3. The preparation method according to claim 1, characterized in that, The plant virus vector is the Cymbidium faberi leaf virus vector.
4. The preparation method according to claim 1, characterized in that, The steps for introducing Phalaenopsis orchid plant material in step (3) include: The recombinant plant virus vector obtained in step (2) was transformed into Agrobacterium competent cells, and Agrobacterium recombinant plant virus vector was obtained by screening. Prepare an infection solution containing recombinant plant virus vector Agrobacterium and acetylsuccinone; Select Phalaenopsis orchid plant material, use a syringe to draw up the infection solution, and inject it into the underside of the leaf until the infection solution soaks into part of the leaf tissue.

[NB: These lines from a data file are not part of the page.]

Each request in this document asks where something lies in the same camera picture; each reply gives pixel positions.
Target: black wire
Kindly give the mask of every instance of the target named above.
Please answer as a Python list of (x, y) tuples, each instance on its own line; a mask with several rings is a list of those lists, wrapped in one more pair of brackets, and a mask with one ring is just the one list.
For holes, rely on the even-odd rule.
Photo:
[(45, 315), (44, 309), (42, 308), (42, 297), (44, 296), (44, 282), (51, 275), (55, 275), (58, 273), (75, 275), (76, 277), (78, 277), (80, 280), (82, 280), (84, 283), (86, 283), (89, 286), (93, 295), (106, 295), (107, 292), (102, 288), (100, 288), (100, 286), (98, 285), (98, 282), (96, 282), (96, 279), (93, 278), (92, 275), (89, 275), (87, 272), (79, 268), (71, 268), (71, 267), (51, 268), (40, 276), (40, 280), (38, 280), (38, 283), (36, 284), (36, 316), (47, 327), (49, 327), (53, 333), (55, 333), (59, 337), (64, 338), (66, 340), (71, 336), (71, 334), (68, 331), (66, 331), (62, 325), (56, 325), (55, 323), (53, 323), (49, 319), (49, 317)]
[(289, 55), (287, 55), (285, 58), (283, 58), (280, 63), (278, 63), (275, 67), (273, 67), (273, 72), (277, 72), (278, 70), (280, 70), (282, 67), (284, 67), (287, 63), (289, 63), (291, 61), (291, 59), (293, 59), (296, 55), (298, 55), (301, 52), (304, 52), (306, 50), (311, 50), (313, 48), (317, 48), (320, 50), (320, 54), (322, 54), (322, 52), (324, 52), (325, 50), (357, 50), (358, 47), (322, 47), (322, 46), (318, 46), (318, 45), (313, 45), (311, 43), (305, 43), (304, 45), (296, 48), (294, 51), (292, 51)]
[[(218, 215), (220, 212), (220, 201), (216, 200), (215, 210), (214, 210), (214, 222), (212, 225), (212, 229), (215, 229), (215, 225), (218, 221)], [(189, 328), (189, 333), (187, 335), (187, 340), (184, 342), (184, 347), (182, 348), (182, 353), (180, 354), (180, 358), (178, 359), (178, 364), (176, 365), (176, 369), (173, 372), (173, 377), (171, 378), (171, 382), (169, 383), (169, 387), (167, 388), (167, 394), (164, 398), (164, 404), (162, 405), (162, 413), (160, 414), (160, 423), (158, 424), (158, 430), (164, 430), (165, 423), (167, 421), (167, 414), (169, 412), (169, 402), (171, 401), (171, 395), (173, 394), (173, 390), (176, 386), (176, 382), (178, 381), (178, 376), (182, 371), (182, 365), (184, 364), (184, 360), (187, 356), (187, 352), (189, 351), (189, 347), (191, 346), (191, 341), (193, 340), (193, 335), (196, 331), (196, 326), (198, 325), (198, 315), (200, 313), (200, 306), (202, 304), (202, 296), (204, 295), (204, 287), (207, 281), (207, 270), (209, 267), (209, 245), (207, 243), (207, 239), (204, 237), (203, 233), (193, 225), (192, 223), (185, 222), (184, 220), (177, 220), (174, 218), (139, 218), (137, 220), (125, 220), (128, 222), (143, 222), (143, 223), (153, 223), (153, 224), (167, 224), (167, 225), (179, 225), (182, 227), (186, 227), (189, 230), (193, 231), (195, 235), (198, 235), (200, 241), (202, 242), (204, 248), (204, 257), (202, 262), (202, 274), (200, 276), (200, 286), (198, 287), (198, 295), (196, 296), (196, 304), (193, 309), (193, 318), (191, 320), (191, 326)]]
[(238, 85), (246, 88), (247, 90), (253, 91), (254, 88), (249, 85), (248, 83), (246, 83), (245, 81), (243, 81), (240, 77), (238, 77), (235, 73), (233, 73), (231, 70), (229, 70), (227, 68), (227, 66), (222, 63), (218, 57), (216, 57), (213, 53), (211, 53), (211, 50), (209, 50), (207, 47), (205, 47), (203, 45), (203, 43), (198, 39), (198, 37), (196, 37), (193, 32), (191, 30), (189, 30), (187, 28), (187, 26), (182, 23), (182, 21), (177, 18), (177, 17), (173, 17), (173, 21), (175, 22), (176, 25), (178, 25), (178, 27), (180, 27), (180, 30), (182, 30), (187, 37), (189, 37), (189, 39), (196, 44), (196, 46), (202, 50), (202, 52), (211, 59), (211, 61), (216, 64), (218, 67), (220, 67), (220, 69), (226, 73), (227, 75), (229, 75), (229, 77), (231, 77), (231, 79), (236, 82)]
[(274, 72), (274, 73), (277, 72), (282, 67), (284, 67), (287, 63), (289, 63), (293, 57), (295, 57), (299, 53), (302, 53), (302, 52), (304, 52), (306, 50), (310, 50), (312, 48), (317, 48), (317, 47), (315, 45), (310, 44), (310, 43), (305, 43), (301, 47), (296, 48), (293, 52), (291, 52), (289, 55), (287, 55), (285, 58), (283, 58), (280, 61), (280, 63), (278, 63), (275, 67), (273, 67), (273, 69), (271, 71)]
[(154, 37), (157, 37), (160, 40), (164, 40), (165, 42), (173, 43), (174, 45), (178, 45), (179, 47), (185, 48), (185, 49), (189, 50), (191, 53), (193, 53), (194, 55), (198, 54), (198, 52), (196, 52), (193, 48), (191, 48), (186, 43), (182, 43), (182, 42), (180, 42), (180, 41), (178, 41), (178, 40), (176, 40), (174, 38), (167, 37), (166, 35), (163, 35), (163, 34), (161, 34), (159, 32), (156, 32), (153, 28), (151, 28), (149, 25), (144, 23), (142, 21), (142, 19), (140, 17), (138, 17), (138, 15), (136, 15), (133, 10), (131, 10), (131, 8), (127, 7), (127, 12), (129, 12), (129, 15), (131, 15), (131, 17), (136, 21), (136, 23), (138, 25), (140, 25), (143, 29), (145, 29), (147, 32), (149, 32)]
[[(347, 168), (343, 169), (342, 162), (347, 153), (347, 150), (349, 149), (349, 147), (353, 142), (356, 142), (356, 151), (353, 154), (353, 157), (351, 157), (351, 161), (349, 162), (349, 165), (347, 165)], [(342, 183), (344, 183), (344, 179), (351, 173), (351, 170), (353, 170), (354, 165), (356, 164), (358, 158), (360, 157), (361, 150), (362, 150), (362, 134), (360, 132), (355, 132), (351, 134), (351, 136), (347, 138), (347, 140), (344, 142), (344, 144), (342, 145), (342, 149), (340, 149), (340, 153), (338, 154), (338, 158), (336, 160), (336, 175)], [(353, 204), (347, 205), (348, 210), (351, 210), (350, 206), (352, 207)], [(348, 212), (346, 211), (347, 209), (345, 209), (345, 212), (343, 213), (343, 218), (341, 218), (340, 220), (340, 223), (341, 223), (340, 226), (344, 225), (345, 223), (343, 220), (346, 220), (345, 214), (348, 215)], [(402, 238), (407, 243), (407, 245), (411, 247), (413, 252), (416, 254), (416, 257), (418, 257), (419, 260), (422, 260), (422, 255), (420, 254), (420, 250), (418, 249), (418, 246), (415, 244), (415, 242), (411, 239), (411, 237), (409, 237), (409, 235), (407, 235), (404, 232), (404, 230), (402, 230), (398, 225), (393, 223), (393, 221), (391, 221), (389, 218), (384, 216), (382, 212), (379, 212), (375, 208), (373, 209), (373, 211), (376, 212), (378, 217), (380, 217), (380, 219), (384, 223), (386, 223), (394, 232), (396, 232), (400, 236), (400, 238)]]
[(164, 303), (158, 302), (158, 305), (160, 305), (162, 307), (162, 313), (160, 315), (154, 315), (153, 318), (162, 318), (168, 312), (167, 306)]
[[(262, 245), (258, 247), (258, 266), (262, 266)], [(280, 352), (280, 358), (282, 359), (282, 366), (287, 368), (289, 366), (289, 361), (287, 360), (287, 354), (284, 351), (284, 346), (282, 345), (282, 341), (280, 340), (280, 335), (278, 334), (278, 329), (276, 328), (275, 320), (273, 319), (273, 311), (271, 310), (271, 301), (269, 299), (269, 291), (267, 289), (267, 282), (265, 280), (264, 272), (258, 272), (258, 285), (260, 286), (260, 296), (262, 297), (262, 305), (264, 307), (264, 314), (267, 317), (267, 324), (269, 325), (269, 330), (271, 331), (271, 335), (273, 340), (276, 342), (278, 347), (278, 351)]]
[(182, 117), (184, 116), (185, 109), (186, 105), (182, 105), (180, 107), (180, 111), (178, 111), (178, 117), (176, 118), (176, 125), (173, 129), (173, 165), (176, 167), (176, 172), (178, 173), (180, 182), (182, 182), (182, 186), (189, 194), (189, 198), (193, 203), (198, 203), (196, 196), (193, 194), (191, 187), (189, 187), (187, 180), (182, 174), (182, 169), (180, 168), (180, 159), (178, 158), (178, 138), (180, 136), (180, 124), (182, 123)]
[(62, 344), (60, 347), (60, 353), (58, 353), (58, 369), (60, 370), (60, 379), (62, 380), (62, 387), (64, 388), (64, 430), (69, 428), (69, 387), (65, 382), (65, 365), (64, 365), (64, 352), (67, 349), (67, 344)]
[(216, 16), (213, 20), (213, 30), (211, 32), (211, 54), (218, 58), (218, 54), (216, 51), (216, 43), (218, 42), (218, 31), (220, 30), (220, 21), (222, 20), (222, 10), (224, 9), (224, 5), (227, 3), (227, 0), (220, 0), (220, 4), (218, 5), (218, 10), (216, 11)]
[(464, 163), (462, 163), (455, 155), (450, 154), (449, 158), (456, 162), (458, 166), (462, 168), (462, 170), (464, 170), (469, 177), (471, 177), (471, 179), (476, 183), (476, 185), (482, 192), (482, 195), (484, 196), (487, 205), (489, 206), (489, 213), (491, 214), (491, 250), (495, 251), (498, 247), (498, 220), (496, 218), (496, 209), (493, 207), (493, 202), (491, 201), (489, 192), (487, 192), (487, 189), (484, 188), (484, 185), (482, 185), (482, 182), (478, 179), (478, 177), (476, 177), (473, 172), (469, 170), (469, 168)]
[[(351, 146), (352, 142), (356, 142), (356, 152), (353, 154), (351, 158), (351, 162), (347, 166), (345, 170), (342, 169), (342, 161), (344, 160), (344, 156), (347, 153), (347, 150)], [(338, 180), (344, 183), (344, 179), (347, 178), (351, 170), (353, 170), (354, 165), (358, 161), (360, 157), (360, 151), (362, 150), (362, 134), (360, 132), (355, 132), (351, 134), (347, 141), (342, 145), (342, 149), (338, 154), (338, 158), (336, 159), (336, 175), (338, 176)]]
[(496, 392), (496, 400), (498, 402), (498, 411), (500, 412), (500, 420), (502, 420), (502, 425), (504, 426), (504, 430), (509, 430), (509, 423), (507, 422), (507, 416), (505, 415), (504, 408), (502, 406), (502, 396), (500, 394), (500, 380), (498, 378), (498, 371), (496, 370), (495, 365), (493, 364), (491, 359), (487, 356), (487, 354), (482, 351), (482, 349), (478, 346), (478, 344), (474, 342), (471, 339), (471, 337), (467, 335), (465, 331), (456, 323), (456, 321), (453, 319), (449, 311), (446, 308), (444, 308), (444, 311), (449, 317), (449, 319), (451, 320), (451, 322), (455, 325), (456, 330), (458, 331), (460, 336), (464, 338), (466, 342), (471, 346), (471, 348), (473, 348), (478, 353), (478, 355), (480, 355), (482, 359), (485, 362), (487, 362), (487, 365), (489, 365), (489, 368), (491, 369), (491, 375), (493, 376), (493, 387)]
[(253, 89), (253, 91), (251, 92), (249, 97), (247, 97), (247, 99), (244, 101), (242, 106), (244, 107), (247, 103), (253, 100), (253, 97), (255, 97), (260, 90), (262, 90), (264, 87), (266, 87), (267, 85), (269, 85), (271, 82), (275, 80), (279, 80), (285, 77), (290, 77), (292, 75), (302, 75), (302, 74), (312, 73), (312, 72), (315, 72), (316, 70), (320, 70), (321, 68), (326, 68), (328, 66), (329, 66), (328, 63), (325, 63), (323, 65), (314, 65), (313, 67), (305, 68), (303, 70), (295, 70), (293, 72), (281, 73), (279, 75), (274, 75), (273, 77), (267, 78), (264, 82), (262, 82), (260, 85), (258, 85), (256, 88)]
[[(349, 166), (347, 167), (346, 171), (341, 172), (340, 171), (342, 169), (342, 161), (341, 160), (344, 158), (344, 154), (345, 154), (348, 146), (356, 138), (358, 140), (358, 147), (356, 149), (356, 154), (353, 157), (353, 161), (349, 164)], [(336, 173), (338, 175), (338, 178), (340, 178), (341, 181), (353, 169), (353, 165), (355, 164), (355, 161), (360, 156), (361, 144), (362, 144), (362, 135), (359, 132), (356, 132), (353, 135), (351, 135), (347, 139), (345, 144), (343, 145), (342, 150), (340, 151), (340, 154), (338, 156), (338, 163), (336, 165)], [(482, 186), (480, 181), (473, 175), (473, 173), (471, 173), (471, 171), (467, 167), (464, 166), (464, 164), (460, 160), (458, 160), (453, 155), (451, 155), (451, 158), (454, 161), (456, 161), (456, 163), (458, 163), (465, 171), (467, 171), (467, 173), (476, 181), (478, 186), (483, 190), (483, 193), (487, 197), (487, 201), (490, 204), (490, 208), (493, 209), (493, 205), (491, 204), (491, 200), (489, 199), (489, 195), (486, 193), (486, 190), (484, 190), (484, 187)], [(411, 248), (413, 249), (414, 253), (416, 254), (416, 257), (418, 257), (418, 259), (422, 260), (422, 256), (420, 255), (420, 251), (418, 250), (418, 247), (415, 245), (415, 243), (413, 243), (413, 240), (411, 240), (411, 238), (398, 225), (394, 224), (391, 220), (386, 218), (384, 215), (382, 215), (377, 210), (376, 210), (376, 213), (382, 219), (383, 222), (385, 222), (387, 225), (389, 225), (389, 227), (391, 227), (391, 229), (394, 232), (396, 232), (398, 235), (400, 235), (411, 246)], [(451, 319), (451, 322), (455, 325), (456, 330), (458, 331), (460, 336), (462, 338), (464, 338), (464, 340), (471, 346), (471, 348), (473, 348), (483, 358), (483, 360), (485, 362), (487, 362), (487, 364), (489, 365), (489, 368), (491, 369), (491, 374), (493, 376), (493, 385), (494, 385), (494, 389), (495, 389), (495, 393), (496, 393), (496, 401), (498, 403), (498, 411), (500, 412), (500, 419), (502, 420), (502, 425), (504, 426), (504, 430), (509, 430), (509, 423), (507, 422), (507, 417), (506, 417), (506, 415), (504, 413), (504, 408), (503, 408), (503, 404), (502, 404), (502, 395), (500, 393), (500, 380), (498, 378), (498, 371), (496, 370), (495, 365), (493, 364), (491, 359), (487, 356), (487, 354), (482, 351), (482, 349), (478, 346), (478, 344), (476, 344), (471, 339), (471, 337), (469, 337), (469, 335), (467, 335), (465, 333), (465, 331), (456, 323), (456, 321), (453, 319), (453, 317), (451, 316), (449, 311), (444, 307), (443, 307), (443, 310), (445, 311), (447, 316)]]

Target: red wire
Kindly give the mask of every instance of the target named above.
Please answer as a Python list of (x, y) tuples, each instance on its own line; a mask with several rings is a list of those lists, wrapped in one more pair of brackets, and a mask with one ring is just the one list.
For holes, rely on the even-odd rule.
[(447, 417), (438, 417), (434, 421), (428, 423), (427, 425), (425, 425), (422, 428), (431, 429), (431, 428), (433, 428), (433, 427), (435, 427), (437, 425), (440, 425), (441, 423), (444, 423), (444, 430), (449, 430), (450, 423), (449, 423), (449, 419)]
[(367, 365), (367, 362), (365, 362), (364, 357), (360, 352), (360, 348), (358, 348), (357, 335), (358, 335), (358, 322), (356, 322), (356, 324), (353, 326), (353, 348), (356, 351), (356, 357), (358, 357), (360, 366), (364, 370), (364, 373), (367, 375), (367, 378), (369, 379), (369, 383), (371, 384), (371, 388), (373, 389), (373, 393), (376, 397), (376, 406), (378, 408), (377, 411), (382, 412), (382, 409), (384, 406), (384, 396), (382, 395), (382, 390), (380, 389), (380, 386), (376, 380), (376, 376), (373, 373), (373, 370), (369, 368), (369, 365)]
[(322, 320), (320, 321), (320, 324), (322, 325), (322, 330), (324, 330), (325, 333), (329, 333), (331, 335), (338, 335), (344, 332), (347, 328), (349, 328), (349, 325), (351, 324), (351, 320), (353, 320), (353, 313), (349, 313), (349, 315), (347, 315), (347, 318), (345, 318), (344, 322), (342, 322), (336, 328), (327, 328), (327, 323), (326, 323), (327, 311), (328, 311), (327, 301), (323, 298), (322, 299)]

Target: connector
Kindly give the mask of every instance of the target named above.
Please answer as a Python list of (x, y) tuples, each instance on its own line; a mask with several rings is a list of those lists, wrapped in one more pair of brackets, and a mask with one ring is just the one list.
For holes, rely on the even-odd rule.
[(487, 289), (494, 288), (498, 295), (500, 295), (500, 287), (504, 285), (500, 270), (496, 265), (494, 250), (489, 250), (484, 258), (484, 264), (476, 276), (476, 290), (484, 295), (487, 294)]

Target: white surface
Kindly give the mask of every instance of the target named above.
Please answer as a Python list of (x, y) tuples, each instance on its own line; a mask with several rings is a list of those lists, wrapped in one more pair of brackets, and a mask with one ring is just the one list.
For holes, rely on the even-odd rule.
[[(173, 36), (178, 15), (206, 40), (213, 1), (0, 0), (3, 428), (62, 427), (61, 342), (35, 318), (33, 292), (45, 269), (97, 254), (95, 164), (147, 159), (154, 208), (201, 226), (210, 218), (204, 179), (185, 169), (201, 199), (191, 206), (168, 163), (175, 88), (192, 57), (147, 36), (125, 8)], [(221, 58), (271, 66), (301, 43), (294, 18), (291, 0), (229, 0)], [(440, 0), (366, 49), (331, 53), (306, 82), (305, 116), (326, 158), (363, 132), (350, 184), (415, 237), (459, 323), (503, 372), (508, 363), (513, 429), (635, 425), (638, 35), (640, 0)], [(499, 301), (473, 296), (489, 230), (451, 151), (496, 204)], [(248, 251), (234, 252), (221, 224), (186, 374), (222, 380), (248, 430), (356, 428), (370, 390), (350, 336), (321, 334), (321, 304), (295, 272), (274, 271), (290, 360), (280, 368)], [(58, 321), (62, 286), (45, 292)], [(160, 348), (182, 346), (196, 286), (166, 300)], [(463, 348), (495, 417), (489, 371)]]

5. The preparation method according to claim 1, characterized in that, The Phalaenopsis plant material mentioned in step (3) is the leaf of a Phalaenopsis plant with initial flower buds.
6. The preparation method according to claim 1, characterized in that, The OD600 value of the Agrobacterium concentration in the infection solution is 0.6-1.
2.
7. The preparation method according to claim 1, characterized in that, The screening can be any one of phenotypic observation, pigment content determination, or real-time quantitative PCR detection.
8. The preparation method according to claim 1, characterized in that, The method for introducing Phalaenopsis plant material in step (3) is selected from either Agrobacterium-mediated transformation or gene gun bombardment.
9. The preparation method according to claim 1, characterized in that, The method for introducing Phalaenopsis orchid plant material is Agrobacterium-mediated transformation.
10. A variegated Phalaenopsis orchid, characterized in that, Obtained by the preparation method according to any one of claims 1-9.